Task to complete:
Would you please repeat the material exactly, from the first line to the last?

Information supplied:
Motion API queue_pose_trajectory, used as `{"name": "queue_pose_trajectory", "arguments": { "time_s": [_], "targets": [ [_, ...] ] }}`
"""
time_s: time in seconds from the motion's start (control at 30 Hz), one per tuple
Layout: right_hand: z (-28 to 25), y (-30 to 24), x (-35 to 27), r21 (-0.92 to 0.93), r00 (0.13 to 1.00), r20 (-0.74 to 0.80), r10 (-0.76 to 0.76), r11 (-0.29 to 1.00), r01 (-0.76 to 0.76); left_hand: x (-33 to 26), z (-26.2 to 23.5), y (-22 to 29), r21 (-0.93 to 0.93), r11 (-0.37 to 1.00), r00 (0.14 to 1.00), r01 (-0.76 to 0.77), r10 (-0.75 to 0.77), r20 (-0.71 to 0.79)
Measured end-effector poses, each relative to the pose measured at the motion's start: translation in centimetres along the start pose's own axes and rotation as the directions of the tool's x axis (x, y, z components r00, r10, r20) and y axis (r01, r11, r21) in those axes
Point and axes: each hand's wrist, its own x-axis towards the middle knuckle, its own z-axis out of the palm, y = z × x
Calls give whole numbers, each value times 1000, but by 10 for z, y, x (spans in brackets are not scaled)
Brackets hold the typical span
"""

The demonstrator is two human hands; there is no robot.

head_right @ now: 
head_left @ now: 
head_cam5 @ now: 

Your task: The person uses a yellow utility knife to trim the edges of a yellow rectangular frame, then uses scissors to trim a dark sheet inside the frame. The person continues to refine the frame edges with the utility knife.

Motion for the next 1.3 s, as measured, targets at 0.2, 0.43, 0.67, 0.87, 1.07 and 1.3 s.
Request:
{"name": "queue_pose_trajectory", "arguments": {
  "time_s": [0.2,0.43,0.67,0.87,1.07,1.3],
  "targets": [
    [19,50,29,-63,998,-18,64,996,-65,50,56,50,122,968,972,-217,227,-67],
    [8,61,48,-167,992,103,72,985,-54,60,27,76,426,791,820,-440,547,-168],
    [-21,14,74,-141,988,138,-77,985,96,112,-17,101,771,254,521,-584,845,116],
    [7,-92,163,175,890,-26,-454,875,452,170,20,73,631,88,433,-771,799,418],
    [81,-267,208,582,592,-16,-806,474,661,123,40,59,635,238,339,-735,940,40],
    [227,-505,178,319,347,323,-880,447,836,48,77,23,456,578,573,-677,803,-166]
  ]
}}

Solution for this task:
Motion API queue_pose_trajectory, used as `{"name": "queue_pose_trajectory", "arguments": { "time_s": [_], "targets": [ [_, ...] ] }}`
"""
time_s: time in seconds from the motion's start (control at 30 Hz), one per tuple
Layout: right_hand: z (-28 to 25), y (-30 to 24), x (-35 to 27), r21 (-0.92 to 0.93), r00 (0.13 to 1.00), r20 (-0.74 to 0.80), r10 (-0.76 to 0.76), r11 (-0.29 to 1.00), r01 (-0.76 to 0.76); left_hand: x (-33 to 26), z (-26.2 to 23.5), y (-22 to 29), r21 (-0.93 to 0.93), r11 (-0.37 to 1.00), r00 (0.14 to 1.00), r01 (-0.76 to 0.77), r10 (-0.75 to 0.77), r20 (-0.71 to 0.79)
Measured end-effector poses, each relative to the pose measured at the motion's start: translation in centimetres along the start pose's own axes and rotation as the directions of the tool's x axis (x, y, z components r00, r10, r20) and y axis (r01, r11, r21) in those axes
Point and axes: each hand's wrist, its own x-axis towards the middle knuckle, its own z-axis out of the palm, y = z × x
Calls give whole numbers, each value times 1000, but by 10 for z, y, x (spans in brackets are not scaled)
Brackets hold the typical span
"""

The demonstrator is two human hands; there is no robot.

head_right @ now: 
head_left @ now: 
head_cam5 @ now: 

Your task: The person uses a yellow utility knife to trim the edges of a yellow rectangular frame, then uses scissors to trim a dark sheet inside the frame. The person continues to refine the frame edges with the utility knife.

Motion for the next 1.3 s, as measured, targets at 0.2, 0.43, 0.67, 0.87, 1.07 and 1.3 s.
Request:
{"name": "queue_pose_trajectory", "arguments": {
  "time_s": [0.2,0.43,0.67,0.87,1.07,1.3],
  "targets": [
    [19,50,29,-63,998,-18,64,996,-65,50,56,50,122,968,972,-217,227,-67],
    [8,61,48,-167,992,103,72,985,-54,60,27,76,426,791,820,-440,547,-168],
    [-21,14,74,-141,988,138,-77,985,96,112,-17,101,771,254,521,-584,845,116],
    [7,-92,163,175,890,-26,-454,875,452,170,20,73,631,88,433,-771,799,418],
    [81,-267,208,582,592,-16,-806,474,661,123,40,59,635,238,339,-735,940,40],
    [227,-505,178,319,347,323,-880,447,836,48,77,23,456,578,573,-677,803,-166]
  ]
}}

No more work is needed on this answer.